Find "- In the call" in the material below, then copy that line and every subsequent line to the end, exactly.
─── Data excerpt ───
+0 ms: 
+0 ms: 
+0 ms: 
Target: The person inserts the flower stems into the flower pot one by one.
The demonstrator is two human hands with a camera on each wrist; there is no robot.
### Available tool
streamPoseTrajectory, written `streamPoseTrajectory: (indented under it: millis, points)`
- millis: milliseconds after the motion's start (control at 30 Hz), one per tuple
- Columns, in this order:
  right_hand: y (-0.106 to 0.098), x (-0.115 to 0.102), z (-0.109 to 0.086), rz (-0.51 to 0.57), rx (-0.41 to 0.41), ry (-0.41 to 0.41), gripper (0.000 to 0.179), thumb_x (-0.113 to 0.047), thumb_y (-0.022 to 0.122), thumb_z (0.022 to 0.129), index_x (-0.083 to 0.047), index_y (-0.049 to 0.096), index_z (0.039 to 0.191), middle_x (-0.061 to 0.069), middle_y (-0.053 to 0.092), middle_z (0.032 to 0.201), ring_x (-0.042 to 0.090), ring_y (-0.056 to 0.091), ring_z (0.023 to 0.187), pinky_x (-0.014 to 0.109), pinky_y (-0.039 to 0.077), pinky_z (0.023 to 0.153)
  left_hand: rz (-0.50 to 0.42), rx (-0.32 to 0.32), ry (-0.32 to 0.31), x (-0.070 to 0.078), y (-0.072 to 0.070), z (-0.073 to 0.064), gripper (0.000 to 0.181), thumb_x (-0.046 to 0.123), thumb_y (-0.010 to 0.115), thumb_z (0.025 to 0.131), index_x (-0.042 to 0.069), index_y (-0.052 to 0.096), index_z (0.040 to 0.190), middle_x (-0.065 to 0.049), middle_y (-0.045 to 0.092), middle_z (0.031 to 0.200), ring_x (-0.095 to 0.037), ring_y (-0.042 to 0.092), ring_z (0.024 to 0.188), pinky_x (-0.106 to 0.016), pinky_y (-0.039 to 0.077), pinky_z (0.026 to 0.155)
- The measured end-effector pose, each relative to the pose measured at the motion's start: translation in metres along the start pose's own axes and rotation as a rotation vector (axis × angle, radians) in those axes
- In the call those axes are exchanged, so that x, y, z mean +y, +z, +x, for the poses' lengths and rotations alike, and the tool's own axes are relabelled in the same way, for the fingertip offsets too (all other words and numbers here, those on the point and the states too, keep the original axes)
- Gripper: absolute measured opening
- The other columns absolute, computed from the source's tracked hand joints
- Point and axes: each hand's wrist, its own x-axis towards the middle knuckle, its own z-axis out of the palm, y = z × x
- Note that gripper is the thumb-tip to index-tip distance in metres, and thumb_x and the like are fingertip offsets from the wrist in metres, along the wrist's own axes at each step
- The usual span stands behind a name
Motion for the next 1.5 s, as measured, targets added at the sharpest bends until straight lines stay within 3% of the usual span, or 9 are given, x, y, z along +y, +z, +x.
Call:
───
◆ Completed exercise
- In the call those axes are exchanged, so that x, y, z mean +y, +z, +x, for the poses' lengths and rotations alike, and the tool's own axes are relabelled in the same way, for the fingertip offsets too (all other words and numbers here, those on the point and the states too, keep the original axes)
- Gripper: absolute measured opening
- The other columns absolute, computed from the source's tracked hand joints
- Point and axes: each hand's wrist, its own x-axis towards the middle knuckle, its own z-axis out of the palm, y = z × x
- Note that gripper is the thumb-tip to index-tip distance in metres, and thumb_x and the like are fingertip offsets from the wrist in metres, along the wrist's own axes at each step
- The usual span stands behind a name
Motion for the next 1.5 s, as measured, targets added at the sharpest bends until straight lines stay within 3% of the usual span, or 9 are given, x, y, z along +y, +z, +x.
Call:

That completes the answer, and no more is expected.